Un pagaré también debe ser más detallado. La descripción de la fecha de vencimiento y el monto específico a reembolsar debe incluir cuándo y con qué frecuencia se realizarán los pagos, qué sucede si hay un pago atrasado o no se realiza, y si el préstamo cuenta con alguna garantía.
Un pagaré debe ser incondicional; una vez firmado el pagaré, el único evento que debe ocurrir es el reembolso del dinero.
También existen diferentes tipos de préstamos y, por lo tanto, puede haber diferentes tipos de pagarés.
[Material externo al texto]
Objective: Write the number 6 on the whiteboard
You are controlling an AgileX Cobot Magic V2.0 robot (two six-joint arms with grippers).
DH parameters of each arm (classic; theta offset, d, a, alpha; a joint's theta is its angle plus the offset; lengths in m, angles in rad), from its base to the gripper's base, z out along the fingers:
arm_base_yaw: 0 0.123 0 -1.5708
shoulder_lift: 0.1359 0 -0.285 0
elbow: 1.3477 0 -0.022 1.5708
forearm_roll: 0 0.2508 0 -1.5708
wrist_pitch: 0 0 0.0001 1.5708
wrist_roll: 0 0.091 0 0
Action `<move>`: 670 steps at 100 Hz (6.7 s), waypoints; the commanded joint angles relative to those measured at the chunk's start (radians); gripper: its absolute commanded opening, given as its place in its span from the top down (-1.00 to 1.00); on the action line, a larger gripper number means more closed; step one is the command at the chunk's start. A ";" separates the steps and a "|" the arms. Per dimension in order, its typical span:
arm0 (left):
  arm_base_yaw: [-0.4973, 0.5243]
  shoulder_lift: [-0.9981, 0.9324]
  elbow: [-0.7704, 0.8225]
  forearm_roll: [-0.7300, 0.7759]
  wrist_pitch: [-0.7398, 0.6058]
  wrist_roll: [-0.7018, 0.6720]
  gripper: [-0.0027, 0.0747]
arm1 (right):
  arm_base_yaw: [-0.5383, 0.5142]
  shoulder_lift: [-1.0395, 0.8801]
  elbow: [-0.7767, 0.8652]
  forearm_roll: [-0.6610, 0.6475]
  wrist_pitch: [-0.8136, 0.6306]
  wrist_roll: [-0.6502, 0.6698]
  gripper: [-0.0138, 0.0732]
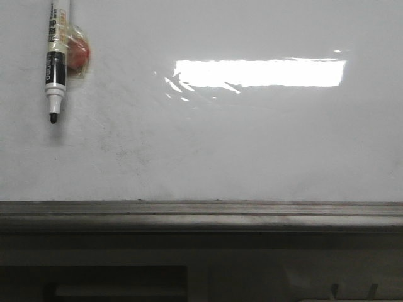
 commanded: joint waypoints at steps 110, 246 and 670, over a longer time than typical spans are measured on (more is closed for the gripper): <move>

Existen pagarés con y sin garantía. Los pagarés con garantía simplemente significan que las condiciones otorgan al prestamista una garantía real sobre la propiedad del prestatario. Normalmente, las hipotecas tienen un pagaré garantizado por el inmueble que se financia. Un pagaré puede estar garantizado por un inmueble o propiedad personal. Por otro lado, un préstamo sin garantía no otorga al prestamista una garantía real sobre ninguna propiedad. Por lo tanto, si el prestatario no paga, el único recurso del prestamista es presentar una demanda. Con un pagaré con garantía, si el prestatario no devuelve el dinero, el prestamista puede embargar la propiedad garantizada o ejecutarla.
Un pagaré es, en realidad, una promesa de pago. Por ejemplo, en las hipotecas, la hipoteca otorga al prestamista un gravamen sobre una propiedad, mientras que el pagaré es una promesa del prestatario de devolver el dinero. El pagaré, a diferencia de la hipoteca, no se inscribe en registros públicos, sino que permanece en poder del prestamista mientras el préstamo esté pendiente.
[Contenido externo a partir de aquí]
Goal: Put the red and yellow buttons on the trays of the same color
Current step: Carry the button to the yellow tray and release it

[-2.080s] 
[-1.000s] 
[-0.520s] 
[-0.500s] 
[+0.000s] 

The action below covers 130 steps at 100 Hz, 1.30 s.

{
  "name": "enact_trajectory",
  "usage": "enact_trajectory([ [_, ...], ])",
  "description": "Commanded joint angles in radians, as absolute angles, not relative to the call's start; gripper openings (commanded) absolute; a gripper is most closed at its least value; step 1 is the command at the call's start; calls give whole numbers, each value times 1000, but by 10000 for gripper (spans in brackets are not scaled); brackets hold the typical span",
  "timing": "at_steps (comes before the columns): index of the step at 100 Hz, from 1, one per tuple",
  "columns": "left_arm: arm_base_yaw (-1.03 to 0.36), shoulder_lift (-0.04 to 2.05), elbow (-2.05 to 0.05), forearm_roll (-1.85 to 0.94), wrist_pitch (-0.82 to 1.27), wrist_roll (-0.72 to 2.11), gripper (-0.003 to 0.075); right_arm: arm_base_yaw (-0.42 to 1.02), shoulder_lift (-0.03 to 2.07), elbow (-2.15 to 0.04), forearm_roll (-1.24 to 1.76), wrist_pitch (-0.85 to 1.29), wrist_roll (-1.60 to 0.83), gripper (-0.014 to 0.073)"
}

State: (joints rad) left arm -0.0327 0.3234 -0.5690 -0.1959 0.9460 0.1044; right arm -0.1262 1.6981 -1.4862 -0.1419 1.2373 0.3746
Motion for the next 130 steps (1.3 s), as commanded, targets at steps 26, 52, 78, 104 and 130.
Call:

Cada estado también limita la tasa de interés que se puede cobrar por un préstamo. Florida limita la tasa de interés al 18% anual para préstamos de $500,000 o menos, y al 25% para préstamos mayores a $500,000. Algunos bancos y pequeñas entidades crediticias también tienen otras reglas sobre las tasas de interés permitidas. También puede parecer incorrecto cobrar intereses por préstamos a familiares o amigos, pero la razón para cobrar intereses es mantener el valor de su dinero contra la inflación.
Como se ilustra arriba en el caso de los dos hombres escribiendo un pagaré en una servilleta, estas notas pueden ser informales. Debido a esa informalidad, pueden conllevar riesgos, y los errores pueden dar lugar a litigios costosos y prolongados.